Il y a bien les ressources immenses qu'offrent les bibliothèques. Mais que de savants, que de chercheurs en sont éloignés par leurs occupations ou souhaitent, au dela des quelques heures de séance dont ils peuvent disposer, travailler chez eux librement. Quelle déception pour eux quand sont opposés à leurs demandes de prêt des règlements dont ils ne peuvent, quand ils les considèrent objectivement, contester la légitimité. Les bibliothécaires qui en sont chargés s'efforcent d'en assouplir le fonctionnement et c'est un des projets de la Direction des bibliothèques de France de créer une Bibliothèque centrale de prêt, analogue à la Central Library de Londres, à l'intention des érudits. Mais il faut souvent constater dans les bibliothèques elles-mêmes de graves lacunes : c'est aux libraires qu'elles s'adressent pour les combler.
La fonction que ces derniers remplissent dans la vie scientifique et intellectuelle de notre pays est donc particulièrement importante. Elle grandit à mesure que la recherche se développe, sous les formes les plus diverses. Des instituts, des centres de travaux, des laboratoires sont créés, qui disposent souvent de moyens matériels considérables, mais auxquels manquent parfois - tout au moins dans le domaine des sciences humaines - les instruments les plus sûrs de la recherche que sont certaines collections, certains ouvrages fameux dans leur spécialité. C'est là que l'appel au libraire se fait pressant.
On lira avec intérêt les listes de « demandes » qui remplissent les colonnes du Bouquiniste français.
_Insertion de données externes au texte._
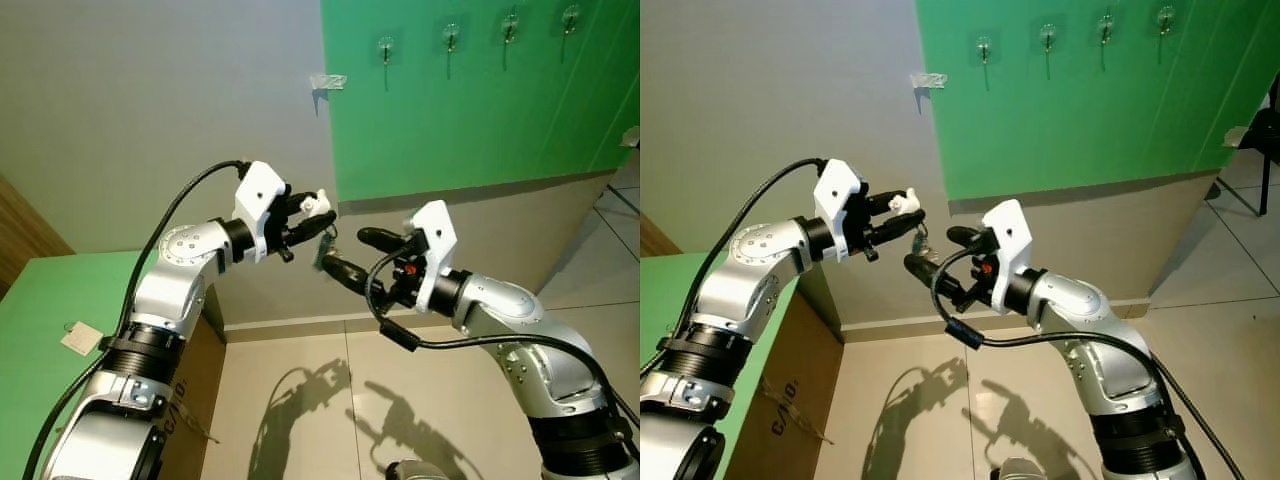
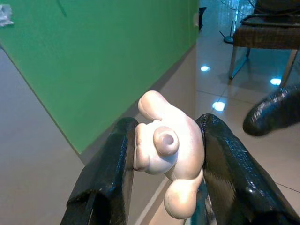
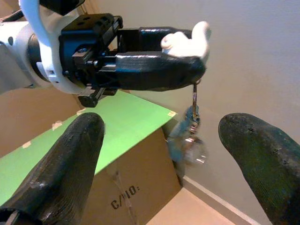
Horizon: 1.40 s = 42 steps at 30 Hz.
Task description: Hang keys on a hook
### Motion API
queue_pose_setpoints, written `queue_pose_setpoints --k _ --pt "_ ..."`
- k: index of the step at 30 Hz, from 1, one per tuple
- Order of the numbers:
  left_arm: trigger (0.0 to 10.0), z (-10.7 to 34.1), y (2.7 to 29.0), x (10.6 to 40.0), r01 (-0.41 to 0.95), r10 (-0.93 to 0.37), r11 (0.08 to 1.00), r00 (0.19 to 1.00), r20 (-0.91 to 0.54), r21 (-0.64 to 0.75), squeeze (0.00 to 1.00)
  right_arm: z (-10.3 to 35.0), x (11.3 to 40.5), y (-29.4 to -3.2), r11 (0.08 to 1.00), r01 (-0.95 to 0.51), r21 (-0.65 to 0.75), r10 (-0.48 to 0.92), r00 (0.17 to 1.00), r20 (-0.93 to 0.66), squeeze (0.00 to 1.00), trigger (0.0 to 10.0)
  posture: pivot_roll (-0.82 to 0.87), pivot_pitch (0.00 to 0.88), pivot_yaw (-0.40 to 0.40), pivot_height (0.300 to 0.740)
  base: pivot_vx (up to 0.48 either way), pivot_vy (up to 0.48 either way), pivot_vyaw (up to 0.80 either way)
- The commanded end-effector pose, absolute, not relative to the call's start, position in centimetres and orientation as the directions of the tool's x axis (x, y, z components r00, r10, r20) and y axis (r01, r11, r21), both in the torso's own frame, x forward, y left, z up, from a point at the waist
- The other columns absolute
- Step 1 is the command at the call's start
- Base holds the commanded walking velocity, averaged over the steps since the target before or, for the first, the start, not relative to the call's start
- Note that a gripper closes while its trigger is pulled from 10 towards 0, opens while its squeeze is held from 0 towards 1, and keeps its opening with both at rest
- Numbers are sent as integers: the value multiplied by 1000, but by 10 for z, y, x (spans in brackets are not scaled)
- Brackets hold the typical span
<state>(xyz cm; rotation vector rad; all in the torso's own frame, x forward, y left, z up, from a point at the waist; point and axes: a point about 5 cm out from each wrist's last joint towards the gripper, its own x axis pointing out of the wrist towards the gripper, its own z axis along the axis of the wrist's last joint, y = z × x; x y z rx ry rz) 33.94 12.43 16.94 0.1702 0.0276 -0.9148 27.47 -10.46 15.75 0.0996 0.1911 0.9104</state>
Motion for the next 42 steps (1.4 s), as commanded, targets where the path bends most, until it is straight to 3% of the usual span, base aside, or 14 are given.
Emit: queue_pose_setpoints --k 1,22,42 --pt "0 175 125 343 780 -778 604 622 -95 161 0 162 277 -99 618 -775 132 786 607 -115 0 10000 -270 0 143 740 0 0 0" --pt "0 175 118 340 791 -790 590 607 -88 160 0 160 297 -101 725 -686 57 688 718 -106 0 10000 -263 0 136 740 0 0 0" --pt "0 182 112 338 794 -797 588 601 -60 153 0 160 301 -93 733 -678 51 680 728 -86 0 10000 -264 0 131 740 0 0 0"
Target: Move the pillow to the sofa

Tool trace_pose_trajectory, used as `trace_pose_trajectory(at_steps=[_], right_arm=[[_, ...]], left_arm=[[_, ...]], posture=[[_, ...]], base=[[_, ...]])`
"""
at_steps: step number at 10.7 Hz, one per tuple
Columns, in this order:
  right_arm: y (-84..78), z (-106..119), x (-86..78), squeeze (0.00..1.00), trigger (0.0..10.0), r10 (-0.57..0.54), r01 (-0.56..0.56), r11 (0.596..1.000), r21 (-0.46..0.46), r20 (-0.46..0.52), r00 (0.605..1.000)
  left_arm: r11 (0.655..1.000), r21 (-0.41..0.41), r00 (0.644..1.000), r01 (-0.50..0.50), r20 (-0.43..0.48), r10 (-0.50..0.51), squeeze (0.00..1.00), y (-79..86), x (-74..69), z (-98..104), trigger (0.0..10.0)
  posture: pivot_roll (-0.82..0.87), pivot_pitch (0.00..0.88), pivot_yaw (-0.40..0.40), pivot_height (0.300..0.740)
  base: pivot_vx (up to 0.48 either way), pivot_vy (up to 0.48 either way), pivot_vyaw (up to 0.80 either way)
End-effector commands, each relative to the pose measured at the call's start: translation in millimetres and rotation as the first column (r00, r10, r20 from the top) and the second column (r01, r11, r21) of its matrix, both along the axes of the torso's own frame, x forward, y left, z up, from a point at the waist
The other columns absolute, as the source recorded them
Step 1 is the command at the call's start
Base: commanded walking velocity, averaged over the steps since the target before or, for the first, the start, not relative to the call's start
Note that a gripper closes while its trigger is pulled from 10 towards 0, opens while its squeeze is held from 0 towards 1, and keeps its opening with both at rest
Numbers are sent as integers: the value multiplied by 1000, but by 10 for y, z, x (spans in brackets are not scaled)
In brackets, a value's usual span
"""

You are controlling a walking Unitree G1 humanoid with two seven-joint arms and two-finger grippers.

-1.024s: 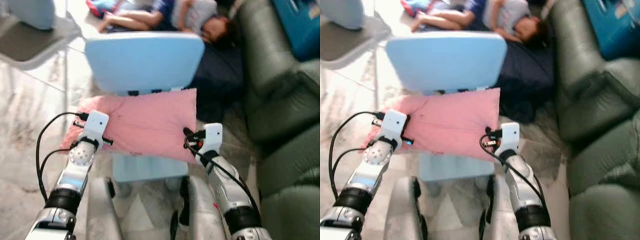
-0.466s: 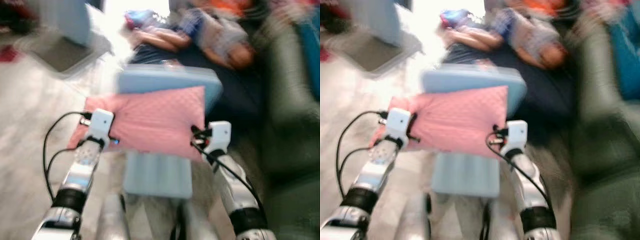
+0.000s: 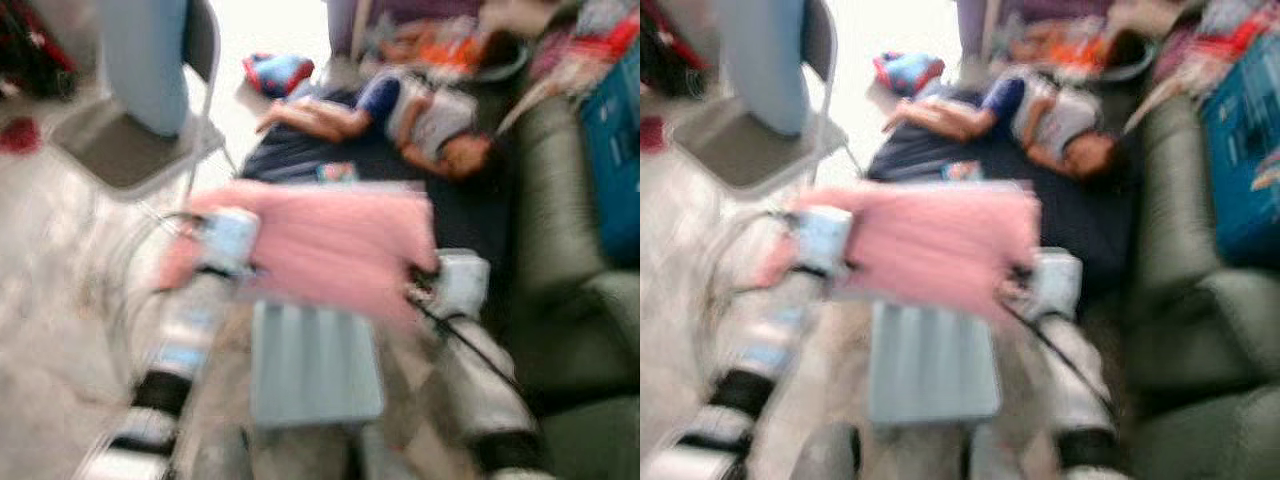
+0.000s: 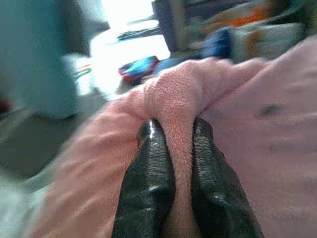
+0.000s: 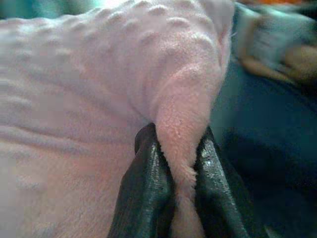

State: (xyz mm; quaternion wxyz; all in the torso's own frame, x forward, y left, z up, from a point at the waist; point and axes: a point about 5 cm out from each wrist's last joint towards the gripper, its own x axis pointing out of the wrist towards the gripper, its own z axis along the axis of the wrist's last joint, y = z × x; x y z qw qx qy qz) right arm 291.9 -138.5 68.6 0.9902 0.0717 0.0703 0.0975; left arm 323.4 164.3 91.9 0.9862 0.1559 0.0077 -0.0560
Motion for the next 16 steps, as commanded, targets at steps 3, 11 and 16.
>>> trace_pose_trajectory(at_steps=[3, 11, 16], right_arm=[[-100, -34, -57, 0, 10000, -38, 37, 999, -20, -10, 999], [-96, -115, -113, 0, 10000, -48, 47, 999, -14, -57, 997], [-139, -114, -64, 0, 10000, -52, 50, 998, -30, -66, 996]], left_arm=[[998, -66, 1000, 0, -13, -1, 0, 23, -45, -33, 10000], [989, -118, 995, 94, -20, -97, 0, -117, -114, -35, 10000], [985, -111, 990, 133, -34, -138, 0, -191, -143, -58, 10000]], posture=[[-96, 83, -41, 740], [-91, 105, -37, 740], [-90, 105, -35, 740]], base=[[0, 0, 0], [0, 232, -472], [0, 476, -475]])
On observera que les « offres » ne les équilibrent pas et qu'elles se raréfient de plus en plus. C'est le signe que le livre courant, devenu rare, peut devenir précieux. Un autre signe est l'importance des demandes émanant de l'étranger. Dans les numéros les plus récents, j'ai relevé des demandes venues des villes les plus diverses : Amsterdam, Middelbury, Palo Alto, Londres, Berlin-Dahlem, Hampton Bays (N. Y.), Reggio Emilia, Oxford, Berne, Wiesbaden... J'arrête ici cette énumération. Il s'agit de livres d'études d'une qualité reconnue, intéressant toutes les disciplines. Et l'on ne peut pas ne pas voir là un hommage à la culture française, qui fut toujours nourricière des autres cultures.
Il convient donc de se féliciter de la transformation du Bouquiniste français et de souhaiter que, sous sa forme nouvelle, il demeure l'organe partout consulté de la Librairie ancienne et moderne. Nous trouverons ainsi des raisons nouvelles d'estimer une profession au sujet de laquelle Diderot déclarait - et je ne me lasse pas de répéter ce propos - qu'elle « doit être regardée comme une des plus nobles et des plus distinguées » ajoutant que « le libraire dans son genre de commerce donne de la considération, si celui qui l'exerce a l'intelligence et les lumières qu'elle exige ».